Vorbild Volta Bold?

Gerettete Typografien: das Vegi

Der Gastronomiestandort in der Kornhausstraße 1 war 2008 für kurze Zeit in den bundesdeutschen Schlagzeilen, als Wirt Uli Neu vor dem Bundesverfassungsgericht erfolgreich gegen das Rauchverbot in kleinen Gastronomien klagte.

22.09.2021

2017 fürs Tübinger Stadtmuseum gerettet: Das Schild der Vegi-Gaststätte. Bild: Barbara Honner

2017 fürs Tübinger Stadtmuseum gerettet: Das Schild der Vegi-Gaststätte. Bild: Barbara Honner

Dennoch musste er seine Kneipe 2009 nach 23 Jahren schließen. Tübingen verlor damit eines seiner beliebtesten und traditionsreichsten Lokale.

Seit 2013 findet der Gast hier das „Vegi“, das eine lockere und gelassene Atmosphäre mit vegetarischen Speisen, Café- und Barbetrieb vereint. Das blaue Schild mit seinen einprägsamen Buchstaben über dem Eingang hatte einen Wiedererkennungseffekt. Die Aufschrift war eine der ersten Stadtschriften und konnte 2017 für das Stadtmuseum Tübingen 2017 gerettet werden.
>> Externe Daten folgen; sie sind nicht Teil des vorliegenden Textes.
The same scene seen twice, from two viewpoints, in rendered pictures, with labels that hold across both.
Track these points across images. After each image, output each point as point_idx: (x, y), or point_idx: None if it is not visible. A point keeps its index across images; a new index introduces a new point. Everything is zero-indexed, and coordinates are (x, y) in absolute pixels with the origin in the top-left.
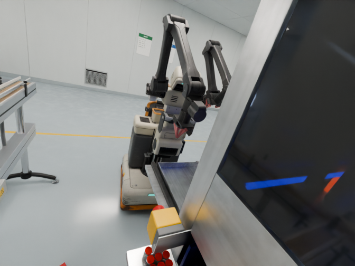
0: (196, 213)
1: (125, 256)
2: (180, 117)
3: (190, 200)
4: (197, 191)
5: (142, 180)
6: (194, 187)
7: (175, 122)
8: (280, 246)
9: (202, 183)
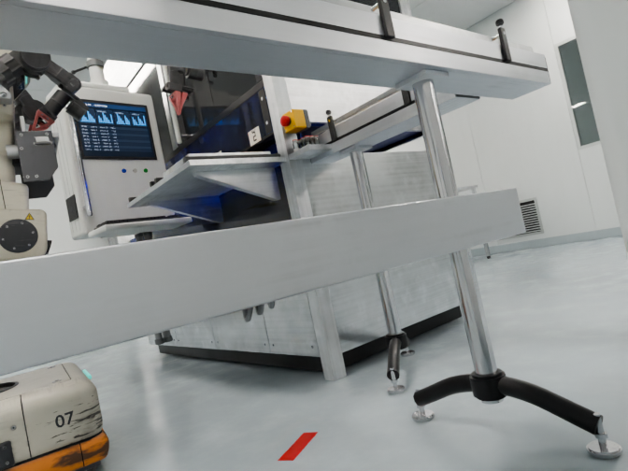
0: (290, 106)
1: (310, 149)
2: (182, 80)
3: (282, 104)
4: (282, 93)
5: (31, 385)
6: (278, 93)
7: (180, 89)
8: None
9: (281, 86)
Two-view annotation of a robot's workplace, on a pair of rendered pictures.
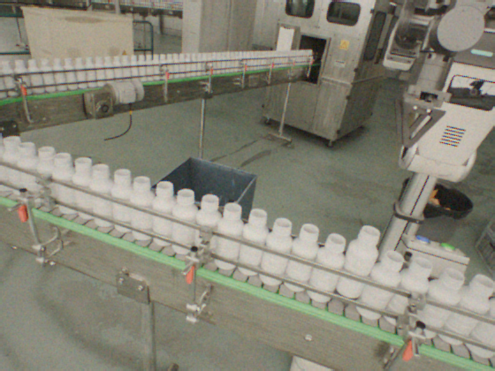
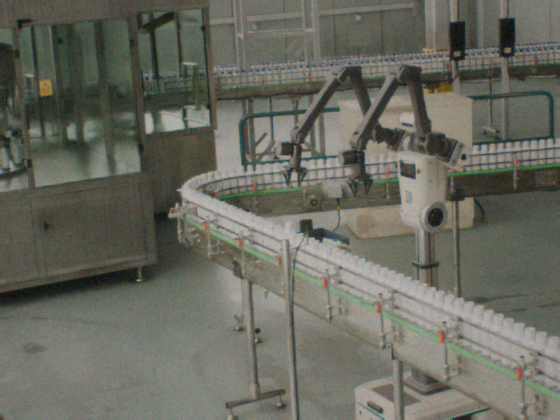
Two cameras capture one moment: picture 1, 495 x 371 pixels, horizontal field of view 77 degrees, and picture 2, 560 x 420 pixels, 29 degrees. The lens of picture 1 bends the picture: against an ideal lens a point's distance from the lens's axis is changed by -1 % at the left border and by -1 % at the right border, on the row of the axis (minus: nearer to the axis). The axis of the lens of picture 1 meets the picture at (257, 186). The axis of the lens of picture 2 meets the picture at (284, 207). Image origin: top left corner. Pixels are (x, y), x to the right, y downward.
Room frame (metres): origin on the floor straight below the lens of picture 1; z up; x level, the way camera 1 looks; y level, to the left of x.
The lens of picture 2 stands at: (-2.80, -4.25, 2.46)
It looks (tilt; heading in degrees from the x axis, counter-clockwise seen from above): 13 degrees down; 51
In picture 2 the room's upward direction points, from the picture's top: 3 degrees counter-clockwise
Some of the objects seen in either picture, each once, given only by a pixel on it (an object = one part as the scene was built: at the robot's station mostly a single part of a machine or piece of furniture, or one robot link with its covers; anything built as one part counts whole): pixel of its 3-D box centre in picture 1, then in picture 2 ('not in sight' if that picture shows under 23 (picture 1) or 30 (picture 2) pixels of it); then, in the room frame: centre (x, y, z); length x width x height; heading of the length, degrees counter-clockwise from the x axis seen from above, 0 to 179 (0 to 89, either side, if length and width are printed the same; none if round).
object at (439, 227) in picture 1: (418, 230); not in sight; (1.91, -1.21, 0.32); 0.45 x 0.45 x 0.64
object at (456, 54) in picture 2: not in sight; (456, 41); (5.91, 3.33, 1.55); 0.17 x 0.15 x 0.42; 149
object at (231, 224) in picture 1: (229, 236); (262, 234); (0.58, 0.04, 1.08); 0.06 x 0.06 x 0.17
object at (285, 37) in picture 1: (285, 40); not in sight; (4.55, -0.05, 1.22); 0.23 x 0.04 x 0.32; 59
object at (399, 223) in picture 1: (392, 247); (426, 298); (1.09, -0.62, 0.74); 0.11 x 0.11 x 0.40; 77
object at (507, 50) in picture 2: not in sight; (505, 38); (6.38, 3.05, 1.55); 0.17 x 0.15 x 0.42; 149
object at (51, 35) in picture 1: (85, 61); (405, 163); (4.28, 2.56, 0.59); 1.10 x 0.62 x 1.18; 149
Heute begegnet man über dem Café-Eingang einer ähnlichen Wortmarke.

Die Suche nach einer Schrift gleicht nicht selten der Suche nach der Nadel im Heuhaufen. Zahllose Adaptionen, Klone und Nachbildungen von Originalen sowie die individuellen Eingriffe von Grafikern und Herstellern von Schildern machen eine Bestimmung oft nahezu unmöglich.

Ein Vorbild für das Vegi könnte die schöne Volta Bold gewesen sein, eine schwarze Akzidenzschrift mit ausgeprägten Serifen. Sie gehört zur Schriftgruppe der „Egyptiennes“, die Anfang des 19. Jahrhunderts zunächst nur als Auszeichnungsschrift für auffällige Werbeschriften, später aber auch zur Leseschrift ausgebaut wurden. Der Übergang zu unseren herkömmlichen Antiqua-Schriften, wie wir sie in unserem klassischen Romanen finden, ist fließend.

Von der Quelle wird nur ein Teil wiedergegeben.